Pre-recorded evidence could be ‘counterproductive’, new bar chair warns
By Sam Tobin >>
(8 December 2021)
The use of pre-recorded evidence could be ‘counterproductive to the wider desire to get the backlog down’, the incoming chair of the bar has suggested.
Mark Fenhalls QC, who takes up the post in the new year, said the courts ‘are not using the powers they already have’ under section 28 of the Youth Justice and Criminal Evidence Act 1999 because of a lack of resources.
‘The experience of most criminal barristers is that the courts are not using the powers they already have,’ Fenhalls said. ‘Why? Firstly, because the police and CPS just do not have the time and resources to prepare the prosecute cases and assemble the material that should be disclosed before these hearings can take place. Secondly, the courts are finding that the exercise of scheduling these hearings is causing more delay and trouble elsewhere in the system.’
He added: ‘We fear that the use of this power is counterproductive to the wider desire to get the backlog down.’
Giving his inaugural address as incoming chair on Tuesday evening, Fenhalls said: ‘The government has made strong and clear commitments to restoring public faith in the criminal justice system by increasing the charging and prosecuting of rape and serious sexual offences. The bar stands ready to play its part in ensuring that these allegations are tried justly.
‘But we have to ask ourselves if we have the people to meet the public demands and, at the moment in crime, the answer frankly is “no”. There are not enough judges or barristers and the backlog which we face is not just much bigger than it was before – it is actually more complicated.’
He also referred to the report by the Bar Council’s Race Working Group which found that barristers from ethnic minority backgrounds face ‘systemic obstacles’ to building a career at the bar.
‘For many years I thought the right thing to do as a well-meaning, liberal, privileged white male was to be colour blind and treat everyone equally,’ Fenhalls said. ‘To say nothing and almost disregard the question of race.

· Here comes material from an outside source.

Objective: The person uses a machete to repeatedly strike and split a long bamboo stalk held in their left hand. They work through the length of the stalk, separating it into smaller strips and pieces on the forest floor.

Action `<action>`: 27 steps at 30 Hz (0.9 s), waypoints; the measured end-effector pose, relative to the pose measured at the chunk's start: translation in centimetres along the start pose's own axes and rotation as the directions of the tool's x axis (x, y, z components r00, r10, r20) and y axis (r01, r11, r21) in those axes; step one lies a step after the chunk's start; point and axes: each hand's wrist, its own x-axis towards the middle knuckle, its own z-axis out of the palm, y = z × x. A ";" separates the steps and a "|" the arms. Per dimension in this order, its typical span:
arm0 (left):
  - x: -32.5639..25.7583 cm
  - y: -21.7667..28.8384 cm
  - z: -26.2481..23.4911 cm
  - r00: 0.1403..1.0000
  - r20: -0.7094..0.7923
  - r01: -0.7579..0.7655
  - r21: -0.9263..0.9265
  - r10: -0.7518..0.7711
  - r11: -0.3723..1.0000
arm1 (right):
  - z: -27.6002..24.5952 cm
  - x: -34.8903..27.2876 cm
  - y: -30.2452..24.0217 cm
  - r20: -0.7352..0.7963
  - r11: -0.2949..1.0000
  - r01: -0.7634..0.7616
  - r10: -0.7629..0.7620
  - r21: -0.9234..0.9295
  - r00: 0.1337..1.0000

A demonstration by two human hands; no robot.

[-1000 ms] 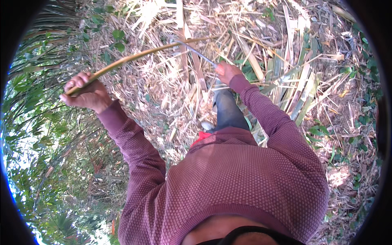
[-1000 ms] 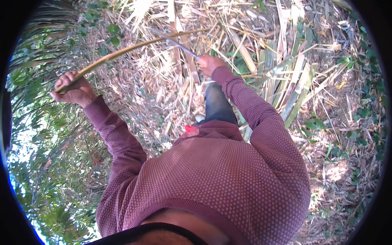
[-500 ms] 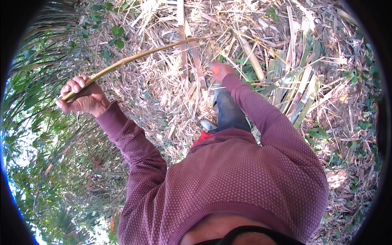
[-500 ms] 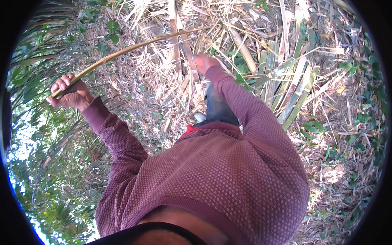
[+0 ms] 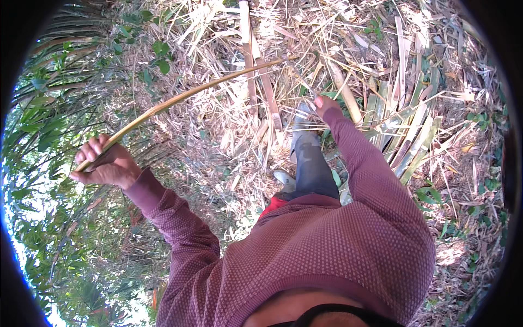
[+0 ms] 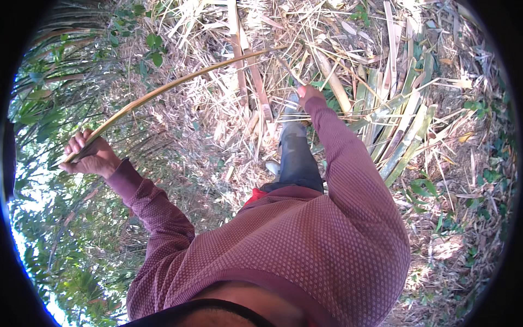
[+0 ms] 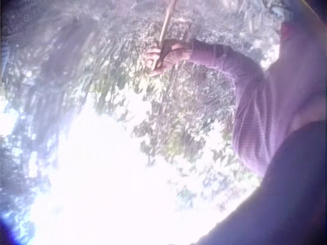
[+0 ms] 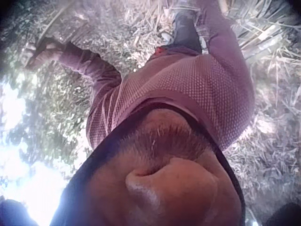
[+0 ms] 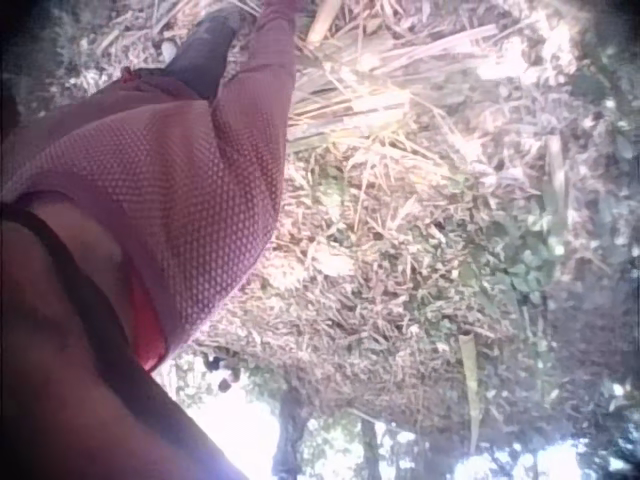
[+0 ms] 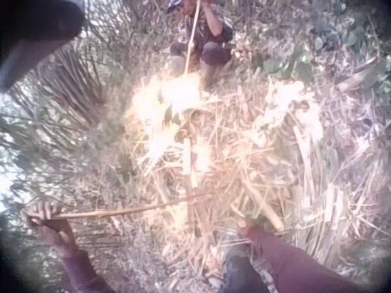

‘I don’t mind saying, I now think I was wrong. All of us have a responsibility to ask difficult questions of ourselves: what are we doing to address this imbalance and this unfairness?’
It is important ‘for the profession to take action rather than wait for action by regulators’, Fenhalls said, adding that ‘if the profession takes these steps because they see it as necessary and desirable, as voluntary measures rather than imposed from the outside, they are far, far more likely to succeed’.